PROBLEM REQUIREMENTS:
Print the data below exactly, but only the lines from the one containing "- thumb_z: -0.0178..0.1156" down to the one containing "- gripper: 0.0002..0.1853", inclusive.
===== WORKING DATA
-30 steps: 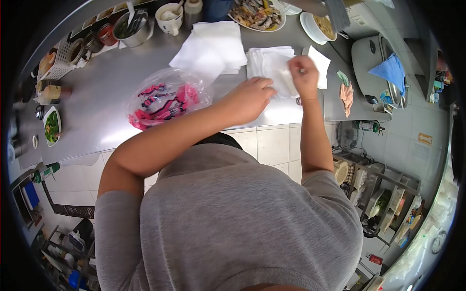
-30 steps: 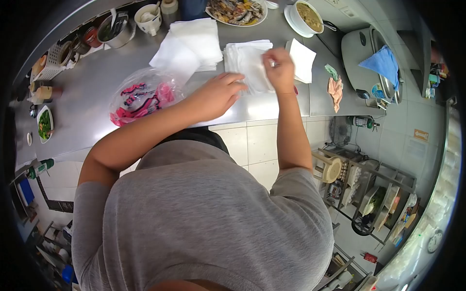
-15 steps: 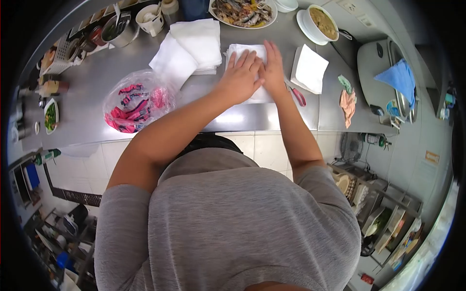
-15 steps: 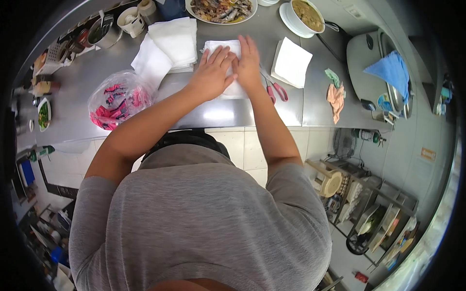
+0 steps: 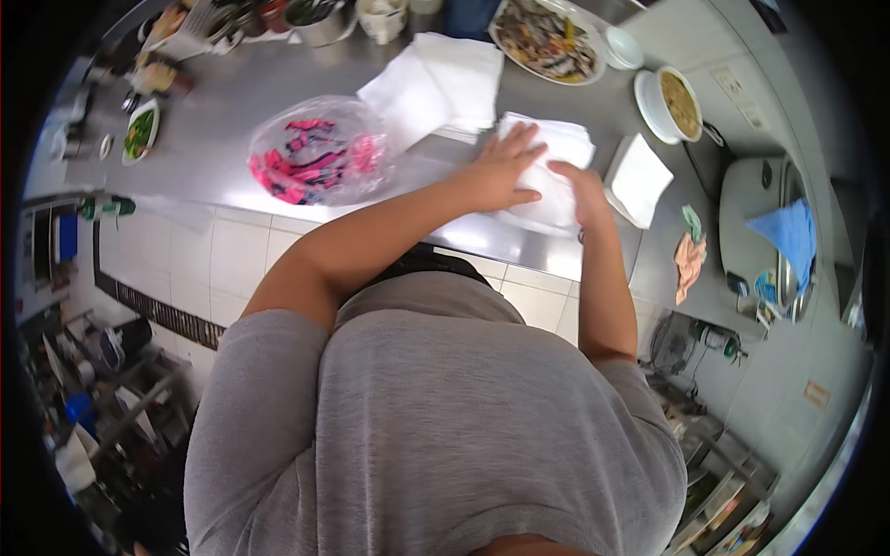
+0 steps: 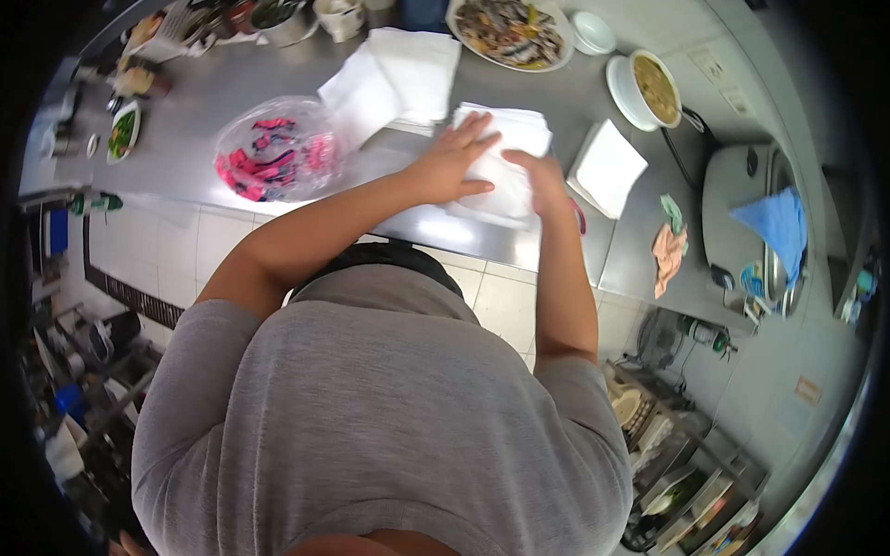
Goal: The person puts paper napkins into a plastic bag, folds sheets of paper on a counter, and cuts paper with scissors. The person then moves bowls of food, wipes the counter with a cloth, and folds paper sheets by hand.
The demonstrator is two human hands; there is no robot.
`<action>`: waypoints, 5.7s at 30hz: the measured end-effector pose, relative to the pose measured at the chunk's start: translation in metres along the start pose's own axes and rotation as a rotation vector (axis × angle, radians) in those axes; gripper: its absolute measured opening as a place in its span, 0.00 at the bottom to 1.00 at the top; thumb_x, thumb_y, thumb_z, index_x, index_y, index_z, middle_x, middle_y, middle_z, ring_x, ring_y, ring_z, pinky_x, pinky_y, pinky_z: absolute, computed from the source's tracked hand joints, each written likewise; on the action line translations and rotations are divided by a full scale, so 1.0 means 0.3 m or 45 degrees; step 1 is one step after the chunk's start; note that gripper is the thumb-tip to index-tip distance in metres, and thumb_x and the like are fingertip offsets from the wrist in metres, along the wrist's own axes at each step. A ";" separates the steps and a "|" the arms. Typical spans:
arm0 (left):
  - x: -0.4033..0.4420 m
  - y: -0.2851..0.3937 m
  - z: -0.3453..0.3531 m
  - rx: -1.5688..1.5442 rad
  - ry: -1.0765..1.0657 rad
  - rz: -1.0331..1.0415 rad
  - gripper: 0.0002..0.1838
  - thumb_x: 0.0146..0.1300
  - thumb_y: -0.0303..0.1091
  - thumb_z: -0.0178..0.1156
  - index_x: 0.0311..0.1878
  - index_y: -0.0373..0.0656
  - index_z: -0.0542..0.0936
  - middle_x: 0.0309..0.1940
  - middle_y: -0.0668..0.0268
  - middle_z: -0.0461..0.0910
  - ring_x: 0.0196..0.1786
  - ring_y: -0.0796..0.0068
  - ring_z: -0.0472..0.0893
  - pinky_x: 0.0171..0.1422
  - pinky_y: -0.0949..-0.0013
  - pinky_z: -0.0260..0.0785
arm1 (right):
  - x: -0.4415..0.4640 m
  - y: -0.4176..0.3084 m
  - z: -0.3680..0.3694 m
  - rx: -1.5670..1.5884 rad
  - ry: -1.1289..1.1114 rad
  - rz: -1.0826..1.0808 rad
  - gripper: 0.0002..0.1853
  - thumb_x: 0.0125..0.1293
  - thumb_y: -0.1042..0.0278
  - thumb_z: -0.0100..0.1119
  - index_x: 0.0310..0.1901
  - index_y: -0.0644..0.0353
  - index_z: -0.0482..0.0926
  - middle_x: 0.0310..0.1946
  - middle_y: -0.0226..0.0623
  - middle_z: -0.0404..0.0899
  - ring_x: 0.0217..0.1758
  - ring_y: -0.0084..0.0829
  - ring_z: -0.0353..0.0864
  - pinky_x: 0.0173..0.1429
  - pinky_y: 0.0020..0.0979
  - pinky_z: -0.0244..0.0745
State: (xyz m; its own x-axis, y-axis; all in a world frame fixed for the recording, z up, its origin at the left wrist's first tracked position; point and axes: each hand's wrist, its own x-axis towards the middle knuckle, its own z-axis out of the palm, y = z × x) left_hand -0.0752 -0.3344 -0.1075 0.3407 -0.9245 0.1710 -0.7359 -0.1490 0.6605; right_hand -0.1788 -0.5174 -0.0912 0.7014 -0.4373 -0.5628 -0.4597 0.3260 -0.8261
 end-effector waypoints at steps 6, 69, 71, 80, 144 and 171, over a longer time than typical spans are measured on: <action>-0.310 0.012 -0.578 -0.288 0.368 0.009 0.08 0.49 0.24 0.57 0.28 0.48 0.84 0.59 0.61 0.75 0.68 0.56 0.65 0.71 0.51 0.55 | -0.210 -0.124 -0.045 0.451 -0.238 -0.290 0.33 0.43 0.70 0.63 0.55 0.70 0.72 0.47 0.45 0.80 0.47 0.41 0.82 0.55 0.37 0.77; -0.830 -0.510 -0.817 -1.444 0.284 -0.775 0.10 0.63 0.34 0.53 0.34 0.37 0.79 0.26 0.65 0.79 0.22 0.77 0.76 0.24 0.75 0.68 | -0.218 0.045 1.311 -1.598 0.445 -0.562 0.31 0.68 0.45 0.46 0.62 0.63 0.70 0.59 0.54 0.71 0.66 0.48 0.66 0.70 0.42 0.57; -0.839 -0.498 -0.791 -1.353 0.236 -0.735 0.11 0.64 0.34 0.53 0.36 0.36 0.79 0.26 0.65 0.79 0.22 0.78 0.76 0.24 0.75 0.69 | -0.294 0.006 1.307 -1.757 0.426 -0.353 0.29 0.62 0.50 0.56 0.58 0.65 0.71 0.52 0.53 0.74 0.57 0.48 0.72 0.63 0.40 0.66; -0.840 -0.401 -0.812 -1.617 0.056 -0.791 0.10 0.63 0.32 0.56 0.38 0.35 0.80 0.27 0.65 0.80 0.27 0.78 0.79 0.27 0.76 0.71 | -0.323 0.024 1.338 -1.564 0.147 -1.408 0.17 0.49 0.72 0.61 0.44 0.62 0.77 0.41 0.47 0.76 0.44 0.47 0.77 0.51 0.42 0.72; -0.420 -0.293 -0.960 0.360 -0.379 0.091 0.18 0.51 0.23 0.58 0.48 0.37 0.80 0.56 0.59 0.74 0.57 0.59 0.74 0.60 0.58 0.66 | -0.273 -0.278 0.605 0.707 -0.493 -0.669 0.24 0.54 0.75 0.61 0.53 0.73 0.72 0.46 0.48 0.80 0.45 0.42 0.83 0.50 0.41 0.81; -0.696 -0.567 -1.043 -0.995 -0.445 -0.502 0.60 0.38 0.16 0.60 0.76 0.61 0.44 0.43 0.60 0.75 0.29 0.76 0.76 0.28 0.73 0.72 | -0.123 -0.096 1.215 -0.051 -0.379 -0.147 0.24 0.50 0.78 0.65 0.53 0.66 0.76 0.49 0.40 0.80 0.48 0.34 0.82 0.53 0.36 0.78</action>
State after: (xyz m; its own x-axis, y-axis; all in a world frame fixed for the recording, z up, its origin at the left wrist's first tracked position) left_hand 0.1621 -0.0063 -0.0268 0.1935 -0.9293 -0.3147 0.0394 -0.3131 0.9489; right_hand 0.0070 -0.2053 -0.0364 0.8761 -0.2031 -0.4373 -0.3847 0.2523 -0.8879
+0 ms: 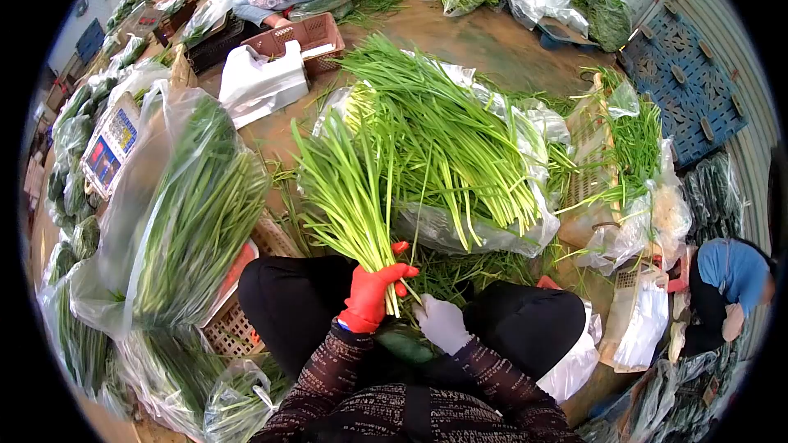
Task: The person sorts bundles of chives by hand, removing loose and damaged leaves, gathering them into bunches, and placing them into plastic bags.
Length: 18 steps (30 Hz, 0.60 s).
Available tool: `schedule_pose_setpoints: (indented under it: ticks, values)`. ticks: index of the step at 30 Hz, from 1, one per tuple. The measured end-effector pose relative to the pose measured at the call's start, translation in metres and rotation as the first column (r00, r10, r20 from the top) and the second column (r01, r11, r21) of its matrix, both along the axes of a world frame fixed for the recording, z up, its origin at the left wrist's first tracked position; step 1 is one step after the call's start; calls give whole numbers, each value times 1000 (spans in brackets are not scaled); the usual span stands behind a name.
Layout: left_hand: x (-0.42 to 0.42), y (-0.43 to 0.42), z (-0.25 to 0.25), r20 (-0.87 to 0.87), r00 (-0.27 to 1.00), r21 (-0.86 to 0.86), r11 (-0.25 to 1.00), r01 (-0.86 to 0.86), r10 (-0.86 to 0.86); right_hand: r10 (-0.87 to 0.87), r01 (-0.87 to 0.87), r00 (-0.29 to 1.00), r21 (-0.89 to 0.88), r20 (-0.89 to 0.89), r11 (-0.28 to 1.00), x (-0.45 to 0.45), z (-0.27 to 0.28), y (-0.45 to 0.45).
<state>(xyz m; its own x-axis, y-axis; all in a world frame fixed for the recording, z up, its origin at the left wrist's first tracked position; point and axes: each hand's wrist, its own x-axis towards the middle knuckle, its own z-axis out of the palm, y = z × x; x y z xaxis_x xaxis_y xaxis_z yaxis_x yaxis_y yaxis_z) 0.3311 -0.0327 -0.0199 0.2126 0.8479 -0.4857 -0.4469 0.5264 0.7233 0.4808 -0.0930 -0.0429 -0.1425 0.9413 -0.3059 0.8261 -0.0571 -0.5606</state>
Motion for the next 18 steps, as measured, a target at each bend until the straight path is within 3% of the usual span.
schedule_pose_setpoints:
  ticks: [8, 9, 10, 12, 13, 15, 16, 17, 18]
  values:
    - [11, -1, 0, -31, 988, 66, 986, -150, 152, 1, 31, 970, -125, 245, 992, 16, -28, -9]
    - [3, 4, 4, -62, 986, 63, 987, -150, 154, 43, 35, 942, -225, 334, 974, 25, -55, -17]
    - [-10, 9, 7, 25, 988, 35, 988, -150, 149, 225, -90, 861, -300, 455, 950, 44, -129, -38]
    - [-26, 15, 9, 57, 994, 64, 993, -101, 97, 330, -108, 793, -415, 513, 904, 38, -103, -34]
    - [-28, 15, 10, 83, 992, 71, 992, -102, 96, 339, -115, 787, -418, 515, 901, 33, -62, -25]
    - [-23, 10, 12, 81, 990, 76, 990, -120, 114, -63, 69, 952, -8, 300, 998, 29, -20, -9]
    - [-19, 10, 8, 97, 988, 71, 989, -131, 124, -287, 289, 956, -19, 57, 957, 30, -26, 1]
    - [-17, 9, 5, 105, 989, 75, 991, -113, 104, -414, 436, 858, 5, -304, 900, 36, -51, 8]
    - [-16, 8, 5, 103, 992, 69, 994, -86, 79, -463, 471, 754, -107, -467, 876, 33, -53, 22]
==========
THE COMPLETED TASK:
  - thumb_z: -0.0178..0.1156
  - index_x: 0.0311..0.1878
  - index_y: -0.0373..0.0656
  - index_z: -0.0542..0.0936
  - middle_x: 0.0309..0.1940
  - middle_y: -0.0668..0.0268
  - middle_z: -0.0461..0.0910
  - ring_x: 0.0196..0.1786
  - ring_y: -0.0796..0.0068
  - ring_z: -0.0472..0.0893
  - pinky_x: 0.0171..0.1422
  - pinky_y: -0.0949..-0.0013
  - pinky_z: -0.0260..0.0785
arm1 (right):
  - x: -0.4415..0.4640 m
  - y: -0.4176..0.3084 m
  - z: -0.3680..0.3694 m
  - rx: -1.5670..1.5884 rad
  - ry: -1.1289..1.1114 rad
  - rz: -1.0826..1.0808 rad
  - gripper: 0.0002..0.1853

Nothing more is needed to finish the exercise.